Production data is different (volume, distribution, edge cases)
Production traffic pattern is different (concurrency, timing)
Production infrastructure is different (latency, failure modes, resource constraints)

The consequence: You deployed a failure. It takes 20 minutes to detect. It takes 30 minutes to rollback. 50 minutes of degradation while users hit the broken path.

Mode 2: Configuration drift

Your infrastructure is defined in code. But someone updated the configuration manually in the console (because the code change went through review and was slow).

Now you have:

Infrastructure-as-code says X
Reality says Y
Deployment happens and “corrects” reality back to X
Dependent services break because they relied on Y

The consequence: Change that should be routine triggers a cascade because you had hidden configuration.

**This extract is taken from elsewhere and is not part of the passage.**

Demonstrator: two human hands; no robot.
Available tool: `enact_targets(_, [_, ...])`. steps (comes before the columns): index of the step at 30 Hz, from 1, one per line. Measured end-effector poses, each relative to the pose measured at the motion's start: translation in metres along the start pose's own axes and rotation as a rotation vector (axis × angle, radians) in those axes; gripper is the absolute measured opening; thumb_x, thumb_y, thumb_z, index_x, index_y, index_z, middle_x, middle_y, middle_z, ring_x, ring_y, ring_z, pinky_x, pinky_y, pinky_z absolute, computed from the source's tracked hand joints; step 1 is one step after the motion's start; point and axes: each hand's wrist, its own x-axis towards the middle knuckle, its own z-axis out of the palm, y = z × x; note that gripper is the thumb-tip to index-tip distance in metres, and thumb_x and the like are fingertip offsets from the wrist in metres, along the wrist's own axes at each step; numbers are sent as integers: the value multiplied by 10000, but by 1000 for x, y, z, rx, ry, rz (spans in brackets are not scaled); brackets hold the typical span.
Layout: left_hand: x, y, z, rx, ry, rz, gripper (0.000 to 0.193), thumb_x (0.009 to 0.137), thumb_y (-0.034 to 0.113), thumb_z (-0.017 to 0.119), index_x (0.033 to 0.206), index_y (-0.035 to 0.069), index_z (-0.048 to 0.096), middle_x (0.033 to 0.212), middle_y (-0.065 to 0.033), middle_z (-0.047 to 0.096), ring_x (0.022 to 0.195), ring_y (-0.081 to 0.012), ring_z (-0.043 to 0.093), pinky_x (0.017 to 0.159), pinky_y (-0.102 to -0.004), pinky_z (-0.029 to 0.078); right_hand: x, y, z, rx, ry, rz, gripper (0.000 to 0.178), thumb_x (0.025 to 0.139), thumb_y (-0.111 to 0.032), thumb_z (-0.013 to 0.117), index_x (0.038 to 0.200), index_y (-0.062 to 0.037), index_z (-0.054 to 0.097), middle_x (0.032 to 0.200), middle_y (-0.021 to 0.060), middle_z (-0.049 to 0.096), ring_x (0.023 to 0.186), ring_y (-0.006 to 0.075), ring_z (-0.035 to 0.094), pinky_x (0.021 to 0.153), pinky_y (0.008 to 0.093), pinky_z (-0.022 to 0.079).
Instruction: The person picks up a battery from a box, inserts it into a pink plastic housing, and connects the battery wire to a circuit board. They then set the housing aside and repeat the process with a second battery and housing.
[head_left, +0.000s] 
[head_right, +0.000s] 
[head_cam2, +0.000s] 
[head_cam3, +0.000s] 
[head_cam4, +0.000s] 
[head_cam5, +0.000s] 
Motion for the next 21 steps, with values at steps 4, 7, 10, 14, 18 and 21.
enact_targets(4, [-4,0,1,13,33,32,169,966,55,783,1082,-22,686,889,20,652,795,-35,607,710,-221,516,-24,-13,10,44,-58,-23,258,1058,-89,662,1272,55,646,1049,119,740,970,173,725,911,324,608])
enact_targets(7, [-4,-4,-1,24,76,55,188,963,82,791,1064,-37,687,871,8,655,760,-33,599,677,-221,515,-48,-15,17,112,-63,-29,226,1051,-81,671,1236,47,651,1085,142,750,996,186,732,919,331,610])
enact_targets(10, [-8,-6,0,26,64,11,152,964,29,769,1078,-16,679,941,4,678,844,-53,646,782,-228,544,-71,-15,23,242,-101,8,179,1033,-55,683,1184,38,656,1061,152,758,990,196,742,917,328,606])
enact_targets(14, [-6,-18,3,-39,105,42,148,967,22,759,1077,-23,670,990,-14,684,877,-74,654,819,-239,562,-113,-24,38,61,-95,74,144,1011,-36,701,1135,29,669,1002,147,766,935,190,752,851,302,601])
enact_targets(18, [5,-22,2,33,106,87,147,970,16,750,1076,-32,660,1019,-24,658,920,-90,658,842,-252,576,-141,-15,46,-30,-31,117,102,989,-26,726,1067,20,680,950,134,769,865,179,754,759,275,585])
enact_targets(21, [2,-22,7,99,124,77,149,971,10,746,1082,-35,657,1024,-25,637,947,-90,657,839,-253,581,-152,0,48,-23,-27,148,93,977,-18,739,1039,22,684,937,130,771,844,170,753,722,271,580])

Mode 3: Rollback under pressure

You deployed bad code. Now you are in an incident. The pressure is high. You decide to rollback.

However:

Rollback takes 15 minutes
During rollback, requests queue up
Rollback completes but queue is massive
Database is overloaded
Rollback fails partway through

Now you have a system in a partially-rolled-back state with a massively overloaded database.

The consequence: Your rollback created a worse failure than the original code.

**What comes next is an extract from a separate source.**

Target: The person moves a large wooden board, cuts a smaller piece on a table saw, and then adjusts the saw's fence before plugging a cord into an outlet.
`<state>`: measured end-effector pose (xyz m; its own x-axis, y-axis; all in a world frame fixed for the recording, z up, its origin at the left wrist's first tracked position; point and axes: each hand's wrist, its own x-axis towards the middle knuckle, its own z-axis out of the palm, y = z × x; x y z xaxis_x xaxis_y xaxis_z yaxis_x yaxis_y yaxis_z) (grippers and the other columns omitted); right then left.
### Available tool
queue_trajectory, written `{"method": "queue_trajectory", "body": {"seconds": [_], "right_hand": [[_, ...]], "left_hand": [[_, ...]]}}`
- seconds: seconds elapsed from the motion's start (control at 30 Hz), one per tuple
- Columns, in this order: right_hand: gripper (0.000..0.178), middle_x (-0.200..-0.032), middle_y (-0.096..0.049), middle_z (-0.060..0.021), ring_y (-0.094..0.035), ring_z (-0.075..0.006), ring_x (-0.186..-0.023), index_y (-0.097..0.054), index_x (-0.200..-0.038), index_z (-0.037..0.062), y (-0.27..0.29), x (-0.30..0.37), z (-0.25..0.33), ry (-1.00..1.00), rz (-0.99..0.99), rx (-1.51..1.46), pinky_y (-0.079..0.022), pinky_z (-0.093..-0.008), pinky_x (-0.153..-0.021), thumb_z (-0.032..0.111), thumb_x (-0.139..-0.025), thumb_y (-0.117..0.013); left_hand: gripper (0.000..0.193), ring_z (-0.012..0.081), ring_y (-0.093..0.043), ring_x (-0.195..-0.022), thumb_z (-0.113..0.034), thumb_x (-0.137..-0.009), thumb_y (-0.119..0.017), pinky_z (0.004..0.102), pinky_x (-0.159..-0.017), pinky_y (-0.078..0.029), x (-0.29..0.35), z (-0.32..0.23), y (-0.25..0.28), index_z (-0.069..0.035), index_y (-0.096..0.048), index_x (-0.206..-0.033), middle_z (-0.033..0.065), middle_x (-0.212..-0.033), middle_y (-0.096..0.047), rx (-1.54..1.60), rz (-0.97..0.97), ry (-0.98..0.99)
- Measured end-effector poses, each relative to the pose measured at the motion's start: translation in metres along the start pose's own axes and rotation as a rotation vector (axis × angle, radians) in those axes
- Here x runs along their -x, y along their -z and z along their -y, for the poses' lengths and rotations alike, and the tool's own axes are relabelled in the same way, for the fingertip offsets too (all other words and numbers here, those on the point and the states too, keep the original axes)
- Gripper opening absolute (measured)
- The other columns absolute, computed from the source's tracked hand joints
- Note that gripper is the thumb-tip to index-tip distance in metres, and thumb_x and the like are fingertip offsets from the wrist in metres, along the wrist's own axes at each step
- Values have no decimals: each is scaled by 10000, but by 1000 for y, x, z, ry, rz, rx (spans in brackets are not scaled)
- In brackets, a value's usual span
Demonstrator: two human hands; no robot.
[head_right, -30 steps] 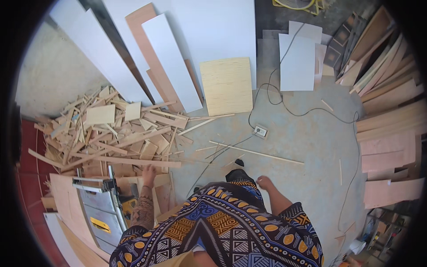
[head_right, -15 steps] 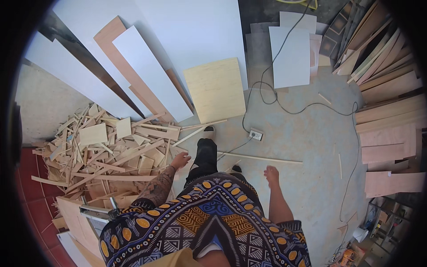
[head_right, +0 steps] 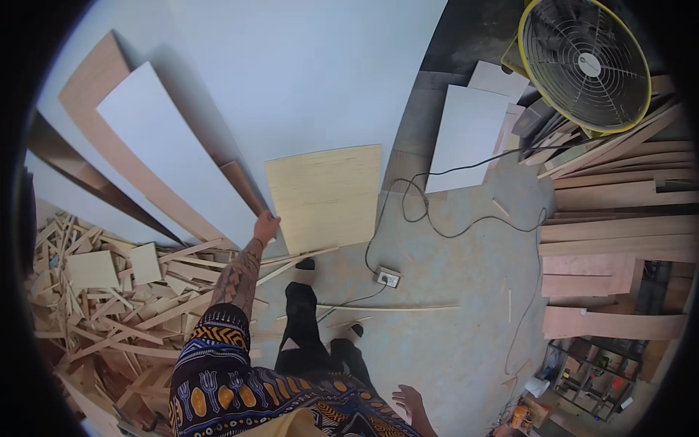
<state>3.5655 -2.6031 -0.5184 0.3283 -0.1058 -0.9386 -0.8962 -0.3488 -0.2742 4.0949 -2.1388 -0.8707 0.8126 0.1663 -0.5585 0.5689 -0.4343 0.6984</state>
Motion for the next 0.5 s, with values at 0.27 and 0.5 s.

Mode 4: Coupling across deployment boundaries

You deploy Service A. Service B depends on an API contract you just changed.

The deployment order matters:

If A deploys first: B’s old code breaks against A’s new API
If B deploys second: you have a brief window where they are inconsistent
If deployment fails partway: you are stuck in inconsistent state

The consequence: You have no safe deployment order. Every deployment is a risk.

Mode 5: Data migration paralysis

You need to migrate data. But:

Old code still reads old format
New code expects new format
During migration, some records are old, some are new
Your code does not handle mixed formats

Options:

Deploy code that handles both formats first, then migrate data (slow)
Migrate data, then deploy code (window where new code sees old data)
Deploy everything together (window where old code sees new data)

There is no safe path. There is only “which failure mode do you prefer?”

Mode 6: Dependency cascade

You upgraded a library. The library works fine in isolation.

However, it interacts with another library in a way that was never tested together.

Or it changes timing behavior that exposed a race condition elsewhere in the system.

Or it changed how errors are handled and your error handling logic breaks.

The consequence: You tested the upgraded library. You did not test the upgraded system.

What you should be doing (and probably are not)

1. Treat deployment as a failure domain

Ask these questions before every deployment:

What is the rollback plan?
How long does rollback take?
What happens during rollback?
What happens if rollback fails?
Are there dependent services that also need to rollback?
Can you rollback partially (one instance, one region)?

If you cannot answer these questions, you are not ready to deploy.

2. Test the deployment process, not just the code

You do:

Unit tests
Integration tests
Load tests

You probably do not do:

Deployment testing (actually run the deployment process, watch what happens)
Rollback testing (actually run the rollback, confirm it works)
Rollback under load (rollback while the system is handling traffic)
Multi-service deployment (deploy when dependencies exist)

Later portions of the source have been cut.